_PROBLEM TO WORK ON_
Begin at the first line of the records below and, please, give each line again exactly until the line with "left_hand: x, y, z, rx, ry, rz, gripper" is included.

Stored items from a collection:
^^^^^^^^^^^^^^^^

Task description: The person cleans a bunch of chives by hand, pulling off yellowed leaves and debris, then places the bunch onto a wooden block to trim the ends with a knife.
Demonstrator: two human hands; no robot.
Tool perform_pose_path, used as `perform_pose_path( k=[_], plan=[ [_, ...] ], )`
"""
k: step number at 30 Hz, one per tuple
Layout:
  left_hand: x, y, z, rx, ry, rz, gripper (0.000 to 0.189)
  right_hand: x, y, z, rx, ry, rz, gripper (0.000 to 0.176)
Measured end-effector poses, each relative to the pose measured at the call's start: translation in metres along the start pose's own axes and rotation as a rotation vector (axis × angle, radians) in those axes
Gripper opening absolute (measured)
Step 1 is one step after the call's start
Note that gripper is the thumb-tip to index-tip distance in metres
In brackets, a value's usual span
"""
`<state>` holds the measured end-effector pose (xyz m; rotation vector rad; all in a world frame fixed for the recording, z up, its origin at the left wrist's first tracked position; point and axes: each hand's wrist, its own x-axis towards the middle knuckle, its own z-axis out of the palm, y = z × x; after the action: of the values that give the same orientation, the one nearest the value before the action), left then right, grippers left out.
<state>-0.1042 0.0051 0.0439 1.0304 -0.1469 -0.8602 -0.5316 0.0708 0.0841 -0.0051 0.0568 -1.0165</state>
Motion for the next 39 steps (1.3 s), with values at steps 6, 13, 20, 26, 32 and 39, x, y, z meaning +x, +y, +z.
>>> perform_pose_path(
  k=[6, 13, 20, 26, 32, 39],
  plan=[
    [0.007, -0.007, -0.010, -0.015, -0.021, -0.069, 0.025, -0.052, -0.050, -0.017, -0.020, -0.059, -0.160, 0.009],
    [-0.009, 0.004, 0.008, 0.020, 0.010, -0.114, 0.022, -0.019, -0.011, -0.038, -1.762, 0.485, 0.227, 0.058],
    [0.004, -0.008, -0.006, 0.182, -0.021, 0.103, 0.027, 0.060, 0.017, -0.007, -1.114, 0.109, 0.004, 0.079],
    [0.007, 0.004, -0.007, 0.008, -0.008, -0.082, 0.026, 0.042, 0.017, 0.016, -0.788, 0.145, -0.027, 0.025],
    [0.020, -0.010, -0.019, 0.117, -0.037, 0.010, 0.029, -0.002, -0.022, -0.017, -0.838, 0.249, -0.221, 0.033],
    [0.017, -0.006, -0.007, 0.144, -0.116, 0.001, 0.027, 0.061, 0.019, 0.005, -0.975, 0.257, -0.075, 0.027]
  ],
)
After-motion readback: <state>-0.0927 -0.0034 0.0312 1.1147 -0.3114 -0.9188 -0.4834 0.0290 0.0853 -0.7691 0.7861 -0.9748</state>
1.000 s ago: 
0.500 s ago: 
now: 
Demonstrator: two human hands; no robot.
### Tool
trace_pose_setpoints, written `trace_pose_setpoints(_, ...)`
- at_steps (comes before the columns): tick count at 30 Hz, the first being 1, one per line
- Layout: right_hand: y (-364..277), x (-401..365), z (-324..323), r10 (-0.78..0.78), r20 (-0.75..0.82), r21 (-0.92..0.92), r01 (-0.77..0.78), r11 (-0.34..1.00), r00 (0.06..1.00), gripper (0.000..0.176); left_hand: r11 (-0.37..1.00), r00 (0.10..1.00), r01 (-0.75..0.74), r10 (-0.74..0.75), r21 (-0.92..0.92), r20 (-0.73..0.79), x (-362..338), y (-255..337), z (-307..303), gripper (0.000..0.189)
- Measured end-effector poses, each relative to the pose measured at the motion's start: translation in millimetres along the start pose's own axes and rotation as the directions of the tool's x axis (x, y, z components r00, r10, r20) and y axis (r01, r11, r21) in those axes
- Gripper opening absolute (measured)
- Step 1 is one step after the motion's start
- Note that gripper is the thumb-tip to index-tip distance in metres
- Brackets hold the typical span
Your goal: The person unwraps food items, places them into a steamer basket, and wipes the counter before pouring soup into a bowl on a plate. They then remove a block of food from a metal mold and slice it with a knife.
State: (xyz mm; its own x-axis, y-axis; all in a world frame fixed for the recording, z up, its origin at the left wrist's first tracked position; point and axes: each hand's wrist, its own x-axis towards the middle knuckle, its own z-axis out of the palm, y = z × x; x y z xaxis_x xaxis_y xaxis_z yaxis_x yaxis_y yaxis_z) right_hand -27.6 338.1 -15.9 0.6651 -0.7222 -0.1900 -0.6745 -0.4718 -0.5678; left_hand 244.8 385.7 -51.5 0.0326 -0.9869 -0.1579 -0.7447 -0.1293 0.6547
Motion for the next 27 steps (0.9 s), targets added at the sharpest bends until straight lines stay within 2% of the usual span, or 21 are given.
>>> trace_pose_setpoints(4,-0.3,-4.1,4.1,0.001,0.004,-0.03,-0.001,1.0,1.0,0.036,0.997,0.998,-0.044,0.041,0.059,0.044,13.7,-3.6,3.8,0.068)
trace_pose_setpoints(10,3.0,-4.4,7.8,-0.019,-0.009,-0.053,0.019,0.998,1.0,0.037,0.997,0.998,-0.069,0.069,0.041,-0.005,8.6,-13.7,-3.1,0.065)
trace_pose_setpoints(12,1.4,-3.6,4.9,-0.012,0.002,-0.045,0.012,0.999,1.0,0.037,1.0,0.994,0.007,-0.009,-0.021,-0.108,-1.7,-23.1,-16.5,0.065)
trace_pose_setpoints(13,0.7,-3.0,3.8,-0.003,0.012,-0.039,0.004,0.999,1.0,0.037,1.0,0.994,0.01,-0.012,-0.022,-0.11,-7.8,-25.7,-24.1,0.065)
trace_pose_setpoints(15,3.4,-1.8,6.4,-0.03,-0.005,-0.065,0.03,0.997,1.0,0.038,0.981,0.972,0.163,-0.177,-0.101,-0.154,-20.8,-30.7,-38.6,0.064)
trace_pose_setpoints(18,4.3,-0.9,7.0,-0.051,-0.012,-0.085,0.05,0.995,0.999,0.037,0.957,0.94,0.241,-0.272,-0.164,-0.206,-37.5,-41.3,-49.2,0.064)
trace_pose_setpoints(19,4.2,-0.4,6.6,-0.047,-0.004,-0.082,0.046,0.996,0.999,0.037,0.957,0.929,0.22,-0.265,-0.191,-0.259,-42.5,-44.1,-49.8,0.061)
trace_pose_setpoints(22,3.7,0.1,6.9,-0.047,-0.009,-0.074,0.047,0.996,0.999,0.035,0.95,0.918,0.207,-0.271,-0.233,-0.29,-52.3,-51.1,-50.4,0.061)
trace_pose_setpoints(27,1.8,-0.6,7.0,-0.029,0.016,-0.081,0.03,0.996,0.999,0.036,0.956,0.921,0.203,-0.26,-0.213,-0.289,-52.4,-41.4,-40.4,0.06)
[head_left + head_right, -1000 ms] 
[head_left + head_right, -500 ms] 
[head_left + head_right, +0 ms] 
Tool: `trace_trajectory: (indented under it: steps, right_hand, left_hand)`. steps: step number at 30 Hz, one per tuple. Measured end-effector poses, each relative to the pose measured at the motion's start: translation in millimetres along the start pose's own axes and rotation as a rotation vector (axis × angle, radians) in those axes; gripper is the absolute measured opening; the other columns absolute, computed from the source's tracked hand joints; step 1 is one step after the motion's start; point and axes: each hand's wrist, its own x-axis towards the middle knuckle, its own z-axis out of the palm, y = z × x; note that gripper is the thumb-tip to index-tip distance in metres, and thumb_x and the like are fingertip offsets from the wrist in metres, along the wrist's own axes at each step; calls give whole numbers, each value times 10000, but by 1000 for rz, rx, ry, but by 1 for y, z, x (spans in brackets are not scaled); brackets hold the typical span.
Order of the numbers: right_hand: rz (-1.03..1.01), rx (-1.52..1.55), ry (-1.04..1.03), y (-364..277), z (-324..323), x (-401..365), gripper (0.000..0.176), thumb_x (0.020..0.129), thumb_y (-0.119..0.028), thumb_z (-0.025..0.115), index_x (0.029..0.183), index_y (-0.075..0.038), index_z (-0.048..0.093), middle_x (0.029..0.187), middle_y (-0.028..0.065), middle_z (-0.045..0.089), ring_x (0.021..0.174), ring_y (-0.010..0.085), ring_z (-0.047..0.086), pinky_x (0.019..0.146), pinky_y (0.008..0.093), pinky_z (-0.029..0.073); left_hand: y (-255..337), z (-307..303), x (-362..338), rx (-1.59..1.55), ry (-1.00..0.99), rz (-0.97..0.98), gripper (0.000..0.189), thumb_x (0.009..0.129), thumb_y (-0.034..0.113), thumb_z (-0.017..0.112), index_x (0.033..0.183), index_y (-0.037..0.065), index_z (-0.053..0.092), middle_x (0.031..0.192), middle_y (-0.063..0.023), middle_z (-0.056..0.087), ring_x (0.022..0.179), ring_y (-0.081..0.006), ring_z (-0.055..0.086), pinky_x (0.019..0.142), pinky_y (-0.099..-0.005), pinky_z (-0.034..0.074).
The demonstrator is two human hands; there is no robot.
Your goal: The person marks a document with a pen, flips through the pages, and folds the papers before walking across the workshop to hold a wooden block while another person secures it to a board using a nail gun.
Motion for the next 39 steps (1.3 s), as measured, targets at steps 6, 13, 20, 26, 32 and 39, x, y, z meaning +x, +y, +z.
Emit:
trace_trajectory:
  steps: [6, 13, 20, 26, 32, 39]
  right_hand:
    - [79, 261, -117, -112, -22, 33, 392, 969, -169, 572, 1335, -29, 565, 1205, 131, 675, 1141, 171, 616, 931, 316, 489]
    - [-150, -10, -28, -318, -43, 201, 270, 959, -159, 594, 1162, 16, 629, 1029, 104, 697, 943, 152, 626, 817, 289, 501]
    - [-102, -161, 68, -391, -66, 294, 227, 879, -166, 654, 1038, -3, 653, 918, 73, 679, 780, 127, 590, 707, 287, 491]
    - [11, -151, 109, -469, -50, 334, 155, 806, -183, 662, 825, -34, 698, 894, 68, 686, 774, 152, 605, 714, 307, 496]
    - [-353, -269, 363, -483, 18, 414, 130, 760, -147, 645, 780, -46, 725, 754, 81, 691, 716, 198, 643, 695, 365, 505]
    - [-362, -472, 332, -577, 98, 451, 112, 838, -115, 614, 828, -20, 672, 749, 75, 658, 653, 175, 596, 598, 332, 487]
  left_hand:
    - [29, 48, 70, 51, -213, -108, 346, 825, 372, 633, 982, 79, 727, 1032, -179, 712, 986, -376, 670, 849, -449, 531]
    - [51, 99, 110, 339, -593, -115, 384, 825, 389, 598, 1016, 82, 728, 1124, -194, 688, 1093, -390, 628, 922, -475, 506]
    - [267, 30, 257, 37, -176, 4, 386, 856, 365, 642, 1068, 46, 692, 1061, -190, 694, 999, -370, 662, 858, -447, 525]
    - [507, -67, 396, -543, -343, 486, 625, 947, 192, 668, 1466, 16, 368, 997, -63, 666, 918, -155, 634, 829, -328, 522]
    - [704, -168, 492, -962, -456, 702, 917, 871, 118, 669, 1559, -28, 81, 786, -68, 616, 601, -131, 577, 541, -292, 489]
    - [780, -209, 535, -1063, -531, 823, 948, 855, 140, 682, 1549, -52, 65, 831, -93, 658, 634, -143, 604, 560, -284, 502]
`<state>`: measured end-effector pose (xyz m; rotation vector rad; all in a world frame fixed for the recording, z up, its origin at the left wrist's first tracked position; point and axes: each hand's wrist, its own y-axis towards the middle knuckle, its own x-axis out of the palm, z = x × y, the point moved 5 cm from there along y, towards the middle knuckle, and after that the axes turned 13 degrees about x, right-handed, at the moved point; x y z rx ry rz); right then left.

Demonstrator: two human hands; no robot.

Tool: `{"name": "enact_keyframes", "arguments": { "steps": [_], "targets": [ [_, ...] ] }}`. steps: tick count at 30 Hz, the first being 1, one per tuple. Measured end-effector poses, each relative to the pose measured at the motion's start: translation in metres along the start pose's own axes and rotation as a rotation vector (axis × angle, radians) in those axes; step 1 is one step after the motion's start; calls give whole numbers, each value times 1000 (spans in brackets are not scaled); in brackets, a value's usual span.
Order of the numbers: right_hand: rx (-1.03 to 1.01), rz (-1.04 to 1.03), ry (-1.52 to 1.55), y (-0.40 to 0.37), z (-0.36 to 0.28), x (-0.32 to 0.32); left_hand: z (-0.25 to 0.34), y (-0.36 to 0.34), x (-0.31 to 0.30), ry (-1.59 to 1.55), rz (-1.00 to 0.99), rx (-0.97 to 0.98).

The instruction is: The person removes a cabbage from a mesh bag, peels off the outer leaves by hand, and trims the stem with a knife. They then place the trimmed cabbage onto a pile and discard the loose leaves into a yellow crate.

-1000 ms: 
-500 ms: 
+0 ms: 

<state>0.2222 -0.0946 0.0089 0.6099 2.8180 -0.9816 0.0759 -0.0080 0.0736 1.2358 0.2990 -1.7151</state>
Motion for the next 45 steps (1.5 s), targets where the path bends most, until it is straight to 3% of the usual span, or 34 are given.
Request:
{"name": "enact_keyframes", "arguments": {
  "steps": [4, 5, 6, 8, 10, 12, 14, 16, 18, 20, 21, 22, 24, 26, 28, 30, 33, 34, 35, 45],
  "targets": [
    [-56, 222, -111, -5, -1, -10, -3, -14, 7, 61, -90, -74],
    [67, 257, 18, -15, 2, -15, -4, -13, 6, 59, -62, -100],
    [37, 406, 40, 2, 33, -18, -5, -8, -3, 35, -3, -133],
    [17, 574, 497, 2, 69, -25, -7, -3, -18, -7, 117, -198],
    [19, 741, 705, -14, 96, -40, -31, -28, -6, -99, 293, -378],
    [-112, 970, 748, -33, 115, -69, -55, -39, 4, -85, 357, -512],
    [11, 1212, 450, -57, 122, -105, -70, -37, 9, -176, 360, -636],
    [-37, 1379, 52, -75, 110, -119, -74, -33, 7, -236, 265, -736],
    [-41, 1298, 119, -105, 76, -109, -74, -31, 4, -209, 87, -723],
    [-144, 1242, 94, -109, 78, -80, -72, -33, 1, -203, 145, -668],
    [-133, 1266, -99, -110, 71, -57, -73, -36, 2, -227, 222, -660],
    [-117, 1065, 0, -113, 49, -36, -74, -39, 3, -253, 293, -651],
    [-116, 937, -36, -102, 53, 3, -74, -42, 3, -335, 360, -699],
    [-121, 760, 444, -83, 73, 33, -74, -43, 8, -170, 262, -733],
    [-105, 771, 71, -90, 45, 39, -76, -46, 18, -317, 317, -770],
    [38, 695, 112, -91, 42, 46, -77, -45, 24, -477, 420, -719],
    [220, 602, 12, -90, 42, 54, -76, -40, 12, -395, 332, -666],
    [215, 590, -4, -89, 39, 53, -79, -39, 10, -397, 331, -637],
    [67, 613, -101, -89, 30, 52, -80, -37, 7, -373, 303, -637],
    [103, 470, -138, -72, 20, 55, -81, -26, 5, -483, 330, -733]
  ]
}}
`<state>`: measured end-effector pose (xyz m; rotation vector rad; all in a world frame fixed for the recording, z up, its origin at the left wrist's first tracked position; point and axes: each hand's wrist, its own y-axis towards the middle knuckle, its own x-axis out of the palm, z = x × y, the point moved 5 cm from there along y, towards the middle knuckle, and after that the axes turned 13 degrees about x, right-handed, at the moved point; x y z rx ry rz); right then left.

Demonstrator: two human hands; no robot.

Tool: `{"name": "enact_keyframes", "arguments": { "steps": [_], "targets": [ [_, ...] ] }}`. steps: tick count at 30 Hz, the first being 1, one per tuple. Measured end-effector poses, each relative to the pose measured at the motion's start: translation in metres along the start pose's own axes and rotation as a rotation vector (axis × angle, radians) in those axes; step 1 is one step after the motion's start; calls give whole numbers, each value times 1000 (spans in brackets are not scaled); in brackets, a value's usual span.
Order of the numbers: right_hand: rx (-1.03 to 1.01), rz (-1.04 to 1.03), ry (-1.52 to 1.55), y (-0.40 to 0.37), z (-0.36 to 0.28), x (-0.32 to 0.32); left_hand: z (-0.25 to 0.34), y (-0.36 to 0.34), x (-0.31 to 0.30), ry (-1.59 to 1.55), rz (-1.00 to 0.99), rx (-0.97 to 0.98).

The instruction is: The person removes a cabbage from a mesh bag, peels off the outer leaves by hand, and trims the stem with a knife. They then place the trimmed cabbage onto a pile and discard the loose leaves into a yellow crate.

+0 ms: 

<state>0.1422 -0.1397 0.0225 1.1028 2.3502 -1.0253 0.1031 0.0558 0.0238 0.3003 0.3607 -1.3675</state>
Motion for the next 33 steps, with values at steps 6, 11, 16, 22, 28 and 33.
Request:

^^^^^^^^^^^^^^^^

_RESPONSE AREA_
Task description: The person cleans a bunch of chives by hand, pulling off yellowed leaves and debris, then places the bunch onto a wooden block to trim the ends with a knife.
Demonstrator: two human hands; no robot.
Tool perform_pose_path, used as `perform_pose_path( k=[_], plan=[ [_, ...] ], )`
"""
k: step number at 30 Hz, one per tuple
Layout:
  left_hand: x, y, z, rx, ry, rz, gripper (0.000 to 0.189)

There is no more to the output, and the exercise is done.